** Information shown follows **

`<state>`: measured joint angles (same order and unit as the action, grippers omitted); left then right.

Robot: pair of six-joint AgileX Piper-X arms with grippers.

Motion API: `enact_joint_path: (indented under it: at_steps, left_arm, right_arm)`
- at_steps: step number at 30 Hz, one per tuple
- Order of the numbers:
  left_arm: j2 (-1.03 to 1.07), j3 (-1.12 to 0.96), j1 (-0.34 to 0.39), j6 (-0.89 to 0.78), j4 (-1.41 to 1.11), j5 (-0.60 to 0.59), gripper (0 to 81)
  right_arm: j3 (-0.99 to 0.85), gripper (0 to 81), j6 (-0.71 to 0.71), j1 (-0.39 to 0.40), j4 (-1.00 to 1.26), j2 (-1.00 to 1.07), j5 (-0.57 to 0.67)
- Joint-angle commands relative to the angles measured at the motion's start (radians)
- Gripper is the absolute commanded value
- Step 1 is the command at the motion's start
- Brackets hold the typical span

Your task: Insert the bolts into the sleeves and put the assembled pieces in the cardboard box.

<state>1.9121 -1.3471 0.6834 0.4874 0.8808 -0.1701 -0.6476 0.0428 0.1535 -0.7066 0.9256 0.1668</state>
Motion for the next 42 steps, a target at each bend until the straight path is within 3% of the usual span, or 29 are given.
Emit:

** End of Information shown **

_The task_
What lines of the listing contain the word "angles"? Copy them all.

_Response box_
`<state>`: measured joint angles (same order and unit as the action, grippers omitted); left then right.
- Joint-angle commands relative to the angles measured at the motion's start (radians)

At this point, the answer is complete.